Task statement. An exact copy of the records below is required, and it must contain no pictures.
** Opening Material provided block **
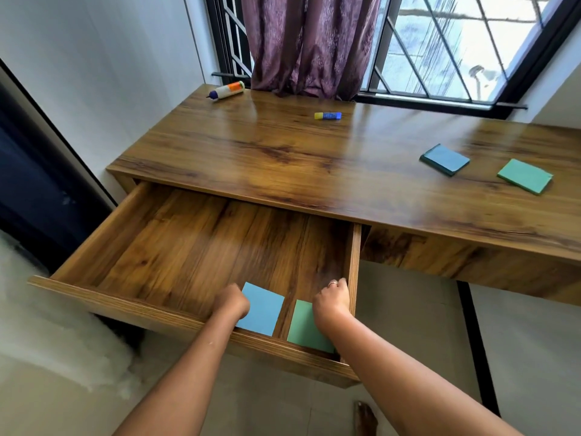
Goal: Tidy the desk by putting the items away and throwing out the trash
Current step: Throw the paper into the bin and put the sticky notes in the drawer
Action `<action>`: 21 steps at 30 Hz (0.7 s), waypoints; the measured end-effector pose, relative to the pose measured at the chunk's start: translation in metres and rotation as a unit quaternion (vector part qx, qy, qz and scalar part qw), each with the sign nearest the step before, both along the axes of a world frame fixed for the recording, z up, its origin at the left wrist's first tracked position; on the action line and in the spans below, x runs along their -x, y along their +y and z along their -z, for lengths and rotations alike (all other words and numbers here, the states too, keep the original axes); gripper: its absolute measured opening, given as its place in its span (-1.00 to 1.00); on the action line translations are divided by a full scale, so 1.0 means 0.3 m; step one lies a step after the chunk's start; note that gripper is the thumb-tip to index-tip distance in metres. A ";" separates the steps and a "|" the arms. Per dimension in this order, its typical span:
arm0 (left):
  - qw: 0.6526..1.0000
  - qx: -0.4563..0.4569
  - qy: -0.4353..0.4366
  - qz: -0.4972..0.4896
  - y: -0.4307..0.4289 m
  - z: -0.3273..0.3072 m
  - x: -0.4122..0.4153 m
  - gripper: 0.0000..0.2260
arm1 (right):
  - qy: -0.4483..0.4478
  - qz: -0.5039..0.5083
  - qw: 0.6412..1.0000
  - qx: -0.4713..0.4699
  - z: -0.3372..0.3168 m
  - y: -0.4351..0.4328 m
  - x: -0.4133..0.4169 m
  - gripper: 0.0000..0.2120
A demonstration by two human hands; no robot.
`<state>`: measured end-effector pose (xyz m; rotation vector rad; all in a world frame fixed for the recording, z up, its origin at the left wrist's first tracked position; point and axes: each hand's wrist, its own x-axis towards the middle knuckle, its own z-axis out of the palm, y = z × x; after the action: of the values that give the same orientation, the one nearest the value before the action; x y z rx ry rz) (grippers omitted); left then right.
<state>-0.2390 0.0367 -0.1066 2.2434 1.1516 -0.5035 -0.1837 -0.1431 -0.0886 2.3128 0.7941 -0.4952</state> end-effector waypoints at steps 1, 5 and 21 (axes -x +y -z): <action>0.999 -0.024 0.017 0.025 -0.002 -0.002 0.001 -0.70 | -0.001 -0.004 1.000 0.003 -0.002 -0.001 -0.001 -0.52; 0.989 -0.083 0.062 0.103 -0.020 0.009 0.002 -0.70 | 0.001 -0.022 1.000 -0.008 -0.009 -0.013 0.007 -0.56; 0.946 -0.225 -0.054 0.227 -0.178 -0.197 -0.156 -0.73 | -0.022 0.035 0.953 -0.301 -0.092 -0.102 -0.021 -0.73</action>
<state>-0.1922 -0.0166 -0.0474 2.9178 0.7384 -0.3010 -0.1774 -0.1737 -0.0610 2.9083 0.9397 -0.2462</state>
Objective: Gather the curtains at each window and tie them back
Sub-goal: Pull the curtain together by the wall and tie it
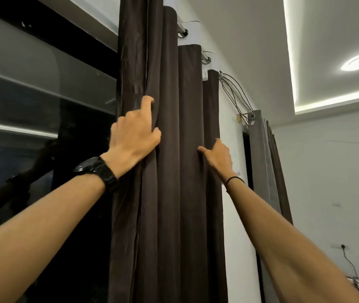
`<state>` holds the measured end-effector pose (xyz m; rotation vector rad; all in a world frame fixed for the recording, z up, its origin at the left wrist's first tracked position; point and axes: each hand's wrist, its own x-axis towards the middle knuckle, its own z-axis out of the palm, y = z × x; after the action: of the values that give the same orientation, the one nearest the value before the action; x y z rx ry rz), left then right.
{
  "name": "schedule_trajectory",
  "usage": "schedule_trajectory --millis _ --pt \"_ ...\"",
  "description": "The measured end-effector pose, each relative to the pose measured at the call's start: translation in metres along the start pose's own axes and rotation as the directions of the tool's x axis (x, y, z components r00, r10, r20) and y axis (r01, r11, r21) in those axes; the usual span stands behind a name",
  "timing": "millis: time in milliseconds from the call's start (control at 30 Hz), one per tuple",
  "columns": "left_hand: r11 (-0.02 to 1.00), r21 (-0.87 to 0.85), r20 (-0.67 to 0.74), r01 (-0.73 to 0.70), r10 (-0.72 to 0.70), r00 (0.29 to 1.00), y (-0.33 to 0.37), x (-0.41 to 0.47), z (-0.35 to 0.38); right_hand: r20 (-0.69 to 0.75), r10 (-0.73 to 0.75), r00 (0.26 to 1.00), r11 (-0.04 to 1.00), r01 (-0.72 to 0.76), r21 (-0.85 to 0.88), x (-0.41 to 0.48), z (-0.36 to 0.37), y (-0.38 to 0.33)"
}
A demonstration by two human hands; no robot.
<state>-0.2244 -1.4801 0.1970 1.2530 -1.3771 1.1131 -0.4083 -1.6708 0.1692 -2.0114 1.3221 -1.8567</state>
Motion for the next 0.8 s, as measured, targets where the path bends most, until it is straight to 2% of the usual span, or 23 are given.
schedule_trajectory --millis 100,200,333,400,500,567,633,700,800 --pt "0.996 -0.089 -0.101 0.004 -0.013 0.995 -0.005 0.009 -0.011 0.037 0.053 0.998 0.989 -0.058 0.136 0.021 0.019 -0.002" --pt "0.994 -0.106 -0.135 0.005 -0.020 0.991 -0.010 0.022 -0.016 -0.021 0.034 0.999 0.983 -0.030 0.181 0.036 0.039 -0.008" --pt "0.999 -0.026 -0.104 0.021 -0.024 0.994 -0.016 0.029 -0.017 -0.114 -0.143 0.983 0.974 0.160 0.159 0.019 0.060 -0.043" --pt "1.000 -0.023 -0.112 0.020 -0.023 0.993 -0.014 0.029 -0.017 -0.169 -0.223 0.960 0.944 0.256 0.208 0.001 0.060 -0.070" --pt "0.998 -0.054 -0.134 0.036 -0.043 0.990 -0.007 0.031 -0.016 -0.274 -0.372 0.887 0.837 0.448 0.314 -0.034 0.047 -0.112" --pt "0.997 -0.068 -0.160 0.036 -0.047 0.986 -0.003 0.033 -0.016 -0.271 -0.482 0.833 0.754 0.552 0.356 -0.064 0.034 -0.137" --pt "0.998 -0.063 -0.198 0.030 -0.042 0.979 -0.002 0.036 -0.016 -0.229 -0.532 0.815 0.711 0.577 0.403 -0.078 0.023 -0.150" --pt "0.997 -0.052 -0.220 0.052 -0.062 0.974 -0.003 0.038 -0.018 -0.216 -0.548 0.808 0.701 0.584 0.409 -0.075 0.014 -0.146" --pt "0.994 -0.033 -0.233 0.103 -0.108 0.966 -0.005 0.040 -0.021 -0.343 -0.446 0.827 0.687 0.562 0.461 -0.057 0.003 -0.120"
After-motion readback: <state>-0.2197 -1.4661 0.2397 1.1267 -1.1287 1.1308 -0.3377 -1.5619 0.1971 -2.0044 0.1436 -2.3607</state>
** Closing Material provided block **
Result of this exercise.
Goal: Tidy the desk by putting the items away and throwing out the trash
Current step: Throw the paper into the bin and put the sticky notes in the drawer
Action `<action>`: 21 steps at 30 Hz (0.7 s), waypoints; the measured end-effector pose, relative to the pose measured at the chunk's start: translation in metres and rotation as a unit quaternion (vector part qx, qy, qz and scalar part qw), each with the sign nearest the step before, both along the axes of a world frame fixed for the recording, z up, its origin at the left wrist's first tracked position; on the action line and in the spans below, x runs along their -x, y along their +y and z along their -z, for lengths and rotations alike (all other words and numbers here, the states too, keep the original axes); gripper: its absolute measured opening, given as its place in its span (-1.00 to 1.00); on the action line translations are divided by a full scale, so 1.0 means 0.3 m; step one lies a step after the chunk's start; note that gripper is the thumb-tip to index-tip distance in metres. A ";" separates the steps and a "|" the arms. Per dimension in this order, its typical span:
arm0 (left):
  - qw: 0.6526..1.0000
  - qx: -0.4563..0.4569
  - qy: -0.4353..0.4366
  - qz: -0.4972..0.4896
  - y: -0.4307..0.4289 m
  - z: -0.3273..0.3072 m
  - x: -0.4122..0.4153 m
  - gripper: 0.0000..0.2260
arm1 (right):
  - qy: -0.4483..0.4478
  - qz: -0.5039..0.5083
  - qw: 0.6412..1.0000
  - qx: -0.4713..0.4699
  - z: -0.3372..0.3168 m
  - y: -0.4351..0.4328 m
  - x: -0.4133..0.4169 m
  - gripper: 0.0000..0.2120
A demonstration by two human hands; no robot.
`<state>`: measured end-effector pose (xyz m; rotation vector rad; all in a world frame fixed for the recording, z up, its origin at the left wrist's first tracked position; point and axes: each hand's wrist, its own x-axis towards the middle knuckle, its own z-axis out of the palm, y = z × x; after the action: of the values that give the same orientation, the one nearest the value before the action; x y z rx ry rz) (grippers omitted); left then right.
<state>-0.2390 0.0367 -0.1066 2.2434 1.1516 -0.5035 -0.1837 -0.1431 -0.0886 2.3128 0.7941 -0.4952</state> end-effector waypoints at steps 1, 5 and 21 (axes -x +y -z): <action>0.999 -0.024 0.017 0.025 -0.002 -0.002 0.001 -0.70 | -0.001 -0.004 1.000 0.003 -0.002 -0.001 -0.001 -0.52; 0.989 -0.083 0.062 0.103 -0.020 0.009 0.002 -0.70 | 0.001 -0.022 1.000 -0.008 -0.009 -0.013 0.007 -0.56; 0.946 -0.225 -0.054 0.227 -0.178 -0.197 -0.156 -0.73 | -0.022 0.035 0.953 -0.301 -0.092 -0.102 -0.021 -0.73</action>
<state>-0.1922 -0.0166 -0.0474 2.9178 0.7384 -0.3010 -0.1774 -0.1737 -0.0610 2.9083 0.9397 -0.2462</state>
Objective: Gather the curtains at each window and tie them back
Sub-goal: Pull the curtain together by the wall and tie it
`<state>` holds the measured end-effector pose (xyz m; rotation vector rad; all in a world frame fixed for the recording, z up, its origin at the left wrist's first tracked position; point and axes: each hand's wrist, its own x-axis towards the middle knuckle, its own z-axis out of the palm, y = z × x; after the action: of the values that give the same orientation, the one nearest the value before the action; x y z rx ry rz), left then right.
{
  "name": "schedule_trajectory",
  "usage": "schedule_trajectory --millis _ --pt \"_ ...\"",
  "description": "The measured end-effector pose, each relative to the pose measured at the call's start: translation in metres along the start pose's own axes and rotation as the directions of the tool's x axis (x, y, z components r00, r10, r20) and y axis (r01, r11, r21) in those axes; the usual span stands behind a name",
  "timing": "millis: time in milliseconds from the call's start (control at 30 Hz), one per tuple",
  "columns": "left_hand: r11 (-0.02 to 1.00), r21 (-0.87 to 0.85), r20 (-0.67 to 0.74), r01 (-0.73 to 0.70), r10 (-0.72 to 0.70), r00 (0.29 to 1.00), y (-0.33 to 0.37), x (-0.41 to 0.47), z (-0.35 to 0.38); right_hand: r20 (-0.69 to 0.75), r10 (-0.73 to 0.75), r00 (0.26 to 1.00), r11 (-0.04 to 1.00), r01 (-0.72 to 0.76), r21 (-0.85 to 0.88), x (-0.41 to 0.48), z (-0.36 to 0.37), y (-0.38 to 0.33)"
}
A demonstration by two human hands; no robot.
<state>-0.2244 -1.4801 0.1970 1.2530 -1.3771 1.1131 -0.4083 -1.6708 0.1692 -2.0114 1.3221 -1.8567</state>
Motion for the next 0.8 s, as measured, targets where the path bends most, until it is straight to 2% of the usual span, or 23 are given.
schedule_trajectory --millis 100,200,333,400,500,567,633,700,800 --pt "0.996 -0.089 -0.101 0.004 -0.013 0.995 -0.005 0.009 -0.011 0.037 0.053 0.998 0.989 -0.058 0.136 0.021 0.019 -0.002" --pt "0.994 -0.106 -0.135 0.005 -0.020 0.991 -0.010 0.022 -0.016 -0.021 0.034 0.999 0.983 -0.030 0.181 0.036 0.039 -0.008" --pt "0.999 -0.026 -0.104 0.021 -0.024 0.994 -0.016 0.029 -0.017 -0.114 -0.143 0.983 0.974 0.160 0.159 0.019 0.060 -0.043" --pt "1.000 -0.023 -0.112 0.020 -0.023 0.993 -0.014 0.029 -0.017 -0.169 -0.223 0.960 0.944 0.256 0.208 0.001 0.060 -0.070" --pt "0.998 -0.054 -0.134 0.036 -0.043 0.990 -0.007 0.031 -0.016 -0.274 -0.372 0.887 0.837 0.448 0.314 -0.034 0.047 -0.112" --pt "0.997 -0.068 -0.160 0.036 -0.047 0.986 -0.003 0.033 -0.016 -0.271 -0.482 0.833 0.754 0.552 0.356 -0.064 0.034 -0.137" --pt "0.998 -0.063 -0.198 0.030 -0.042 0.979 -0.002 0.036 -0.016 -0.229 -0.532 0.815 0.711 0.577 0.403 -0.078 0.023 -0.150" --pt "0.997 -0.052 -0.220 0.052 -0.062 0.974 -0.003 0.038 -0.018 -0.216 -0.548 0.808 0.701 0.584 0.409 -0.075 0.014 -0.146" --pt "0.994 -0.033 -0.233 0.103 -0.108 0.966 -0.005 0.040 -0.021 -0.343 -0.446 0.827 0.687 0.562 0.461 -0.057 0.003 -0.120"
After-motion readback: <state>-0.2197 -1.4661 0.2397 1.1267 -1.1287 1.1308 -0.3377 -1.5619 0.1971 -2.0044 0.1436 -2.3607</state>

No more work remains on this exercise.